_REQUIRED WORK_
If a line of the material holds the string "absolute", please copy it.

Content starts

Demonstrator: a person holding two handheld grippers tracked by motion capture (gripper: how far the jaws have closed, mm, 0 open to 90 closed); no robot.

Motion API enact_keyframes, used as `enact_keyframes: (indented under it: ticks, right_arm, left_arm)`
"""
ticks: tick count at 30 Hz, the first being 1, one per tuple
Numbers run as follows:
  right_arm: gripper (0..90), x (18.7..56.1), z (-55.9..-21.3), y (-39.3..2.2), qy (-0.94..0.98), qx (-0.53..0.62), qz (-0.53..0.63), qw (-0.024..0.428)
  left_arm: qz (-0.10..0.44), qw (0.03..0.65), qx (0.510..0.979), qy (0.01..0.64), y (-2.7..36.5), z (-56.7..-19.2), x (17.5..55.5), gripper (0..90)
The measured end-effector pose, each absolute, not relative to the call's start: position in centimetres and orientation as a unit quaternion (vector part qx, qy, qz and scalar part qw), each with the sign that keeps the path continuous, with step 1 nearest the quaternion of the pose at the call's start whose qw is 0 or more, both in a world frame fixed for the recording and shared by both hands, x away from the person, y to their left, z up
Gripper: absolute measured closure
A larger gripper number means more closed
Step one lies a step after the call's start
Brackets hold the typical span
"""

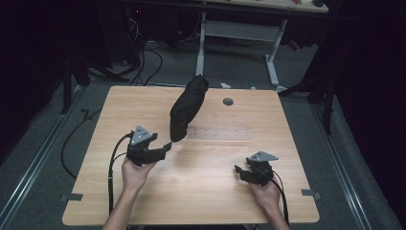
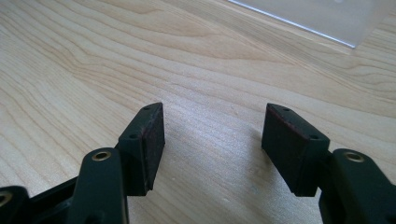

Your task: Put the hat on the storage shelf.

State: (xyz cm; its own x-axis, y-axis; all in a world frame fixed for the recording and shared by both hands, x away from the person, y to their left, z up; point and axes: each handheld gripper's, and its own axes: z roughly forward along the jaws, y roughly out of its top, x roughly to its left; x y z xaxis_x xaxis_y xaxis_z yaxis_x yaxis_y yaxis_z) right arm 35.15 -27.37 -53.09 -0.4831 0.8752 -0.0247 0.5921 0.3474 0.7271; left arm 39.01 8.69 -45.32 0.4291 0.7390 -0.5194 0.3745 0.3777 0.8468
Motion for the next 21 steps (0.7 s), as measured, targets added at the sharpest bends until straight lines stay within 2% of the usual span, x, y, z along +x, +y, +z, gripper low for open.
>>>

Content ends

_OUTPUT OF THE TASK_
The measured end-effector pose, each absolute, not relative to the call's start: position in centimetres and orientation as a unit quaternion (vector part qx, qy, qz and scalar part qw), each with the sign that keeps the path continuous, with step 1 nearest the quaternion of the pose at the call's start whose qw is 0 or more, both in a world frame fixed for the recording and shared by both hands, x away from the person, y to their left, z up
Gripper: absolute measured closure

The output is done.